Transcribe the listing word for word, beginning at its first line and ending at the line containing "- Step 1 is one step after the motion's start"; omit the pictures.

== == ==

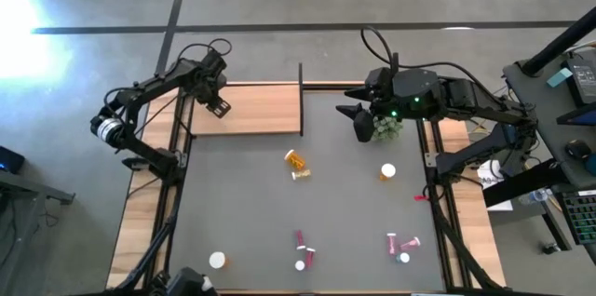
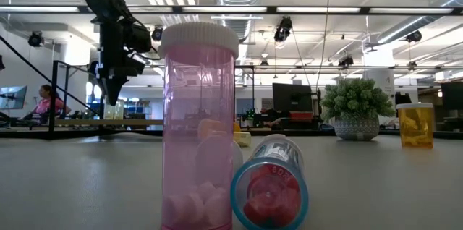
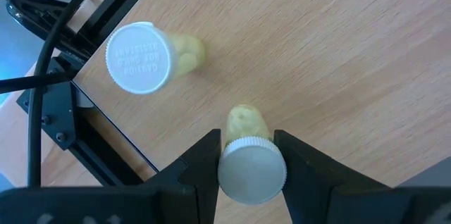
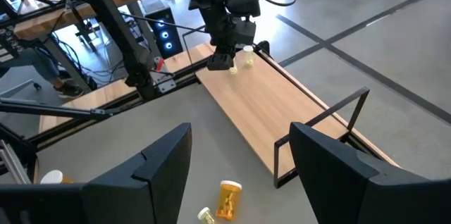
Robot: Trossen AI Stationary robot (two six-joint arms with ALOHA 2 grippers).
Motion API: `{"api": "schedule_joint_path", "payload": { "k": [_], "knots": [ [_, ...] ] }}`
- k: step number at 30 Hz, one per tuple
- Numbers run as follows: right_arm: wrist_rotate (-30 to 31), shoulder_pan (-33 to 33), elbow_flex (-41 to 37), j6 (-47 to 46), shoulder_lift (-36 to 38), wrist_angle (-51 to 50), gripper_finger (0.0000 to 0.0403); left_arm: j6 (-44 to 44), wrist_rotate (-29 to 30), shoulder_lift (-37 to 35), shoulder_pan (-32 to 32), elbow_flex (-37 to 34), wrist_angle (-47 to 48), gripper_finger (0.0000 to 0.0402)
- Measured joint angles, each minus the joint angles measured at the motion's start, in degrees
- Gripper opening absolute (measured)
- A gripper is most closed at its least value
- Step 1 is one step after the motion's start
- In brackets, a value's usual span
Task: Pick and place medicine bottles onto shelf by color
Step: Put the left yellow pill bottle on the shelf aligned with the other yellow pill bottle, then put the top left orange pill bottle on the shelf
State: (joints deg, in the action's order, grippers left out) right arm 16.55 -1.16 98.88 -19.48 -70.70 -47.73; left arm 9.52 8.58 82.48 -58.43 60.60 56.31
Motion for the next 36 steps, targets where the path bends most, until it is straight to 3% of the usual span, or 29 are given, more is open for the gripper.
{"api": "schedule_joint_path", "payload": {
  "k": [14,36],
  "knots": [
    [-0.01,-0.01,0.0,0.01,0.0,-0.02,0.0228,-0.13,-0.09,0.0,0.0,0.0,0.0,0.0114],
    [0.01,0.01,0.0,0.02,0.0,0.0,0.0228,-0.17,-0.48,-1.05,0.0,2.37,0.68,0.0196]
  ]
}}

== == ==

#### [ANSWER FOR THE TASK]
Robot: Trossen AI Stationary robot (two six-joint arms with ALOHA 2 grippers).
Motion API: `{"api": "schedule_joint_path", "payload": { "k": [_], "knots": [ [_, ...] ] }}`
- k: step number at 30 Hz, one per tuple
- Numbers run as follows: right_arm: wrist_rotate (-30 to 31), shoulder_pan (-33 to 33), elbow_flex (-41 to 37), j6 (-47 to 46), shoulder_lift (-36 to 38), wrist_angle (-51 to 50), gripper_finger (0.0000 to 0.0403); left_arm: j6 (-44 to 44), wrist_rotate (-29 to 30), shoulder_lift (-37 to 35), shoulder_pan (-32 to 32), elbow_flex (-37 to 34), wrist_angle (-47 to 48), gripper_finger (0.0000 to 0.0402)
- Measured joint angles, each minus the joint angles measured at the motion's start, in degrees
- Gripper opening absolute (measured)
- A gripper is most closed at its least value
- Step 1 is one step after the motion's start

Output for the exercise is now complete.